O projeto foi aprovado na semana passada por unanimidade na Comissão de Constituição e Justiça e de Cidadania da Câmara dos Deputados e deverá ir a votação no plenário na próxima semana. Em Fevereiro, quando assumiu a liderança da Câmara de Deputados, declarou que a legalização do aborto só seria votada por cima do seu cadáver.

“De alguma forma, esse projeto coloca o aborto como um crime maior do que a violação”, diz Clara Guimarães, uma psicóloga de 33 anos. Clara não tem muita esperança de que a mobilização tenha impacto direto em Brasília. “Acho difícil. Esse Congresso é o mais conservador de sei lá quantos anos. Os políticos conservadores são os mais votados – Jair Bolsonaro, Eduardo Cunha…”

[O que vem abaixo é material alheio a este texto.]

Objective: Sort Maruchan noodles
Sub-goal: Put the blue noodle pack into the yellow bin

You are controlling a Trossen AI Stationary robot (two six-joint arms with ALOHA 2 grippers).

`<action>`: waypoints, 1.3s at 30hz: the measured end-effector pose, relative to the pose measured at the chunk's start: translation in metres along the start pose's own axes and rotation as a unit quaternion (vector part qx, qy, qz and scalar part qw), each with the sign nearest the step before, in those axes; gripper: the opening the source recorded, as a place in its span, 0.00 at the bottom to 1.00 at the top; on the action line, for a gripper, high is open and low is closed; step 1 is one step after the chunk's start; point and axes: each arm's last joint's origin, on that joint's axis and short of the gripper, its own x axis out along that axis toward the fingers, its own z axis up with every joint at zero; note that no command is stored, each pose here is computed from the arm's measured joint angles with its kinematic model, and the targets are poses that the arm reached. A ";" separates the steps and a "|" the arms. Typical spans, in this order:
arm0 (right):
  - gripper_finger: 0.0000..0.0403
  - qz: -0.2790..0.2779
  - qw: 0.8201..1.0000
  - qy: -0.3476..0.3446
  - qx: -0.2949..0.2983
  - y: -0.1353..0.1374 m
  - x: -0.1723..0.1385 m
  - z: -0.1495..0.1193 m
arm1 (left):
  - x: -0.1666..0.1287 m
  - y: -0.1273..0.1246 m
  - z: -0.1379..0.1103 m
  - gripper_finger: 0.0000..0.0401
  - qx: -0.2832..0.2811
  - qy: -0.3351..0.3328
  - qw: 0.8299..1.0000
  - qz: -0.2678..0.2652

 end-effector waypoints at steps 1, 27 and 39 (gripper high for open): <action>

Cunha tornou-se presidente da Câmara dos Deputados graças ao apoio das bancadas mais conservadoras e moralistas – conhecidas como bancada Bala, Boi e Bíblia, por representarem os interesses das indústrias securitárias, agropecuárias e das igrejas, com destaque para as evangélicas – e é essa maioria parlamentar que lhe serve agora de escudo de proteção para se manter no cargo. Cunha tem feito por fortalecer essa aliança: só na última semana acelerou a votação de propostas legislativas polémicas que correspondem às prioridades dos parlamentares conservadores e que se encontravam em ponto morto, mais coisa, menos coisa – como um projecto que liberaliza o porte de armas, uma proposta de emenda constitucional que tornará mais difícil a reclamação de terras indígenas e o PL 5069, que data de 2013, cuja autoria é assinada por 13 deputados, todos homens, muitos deles evangélicos.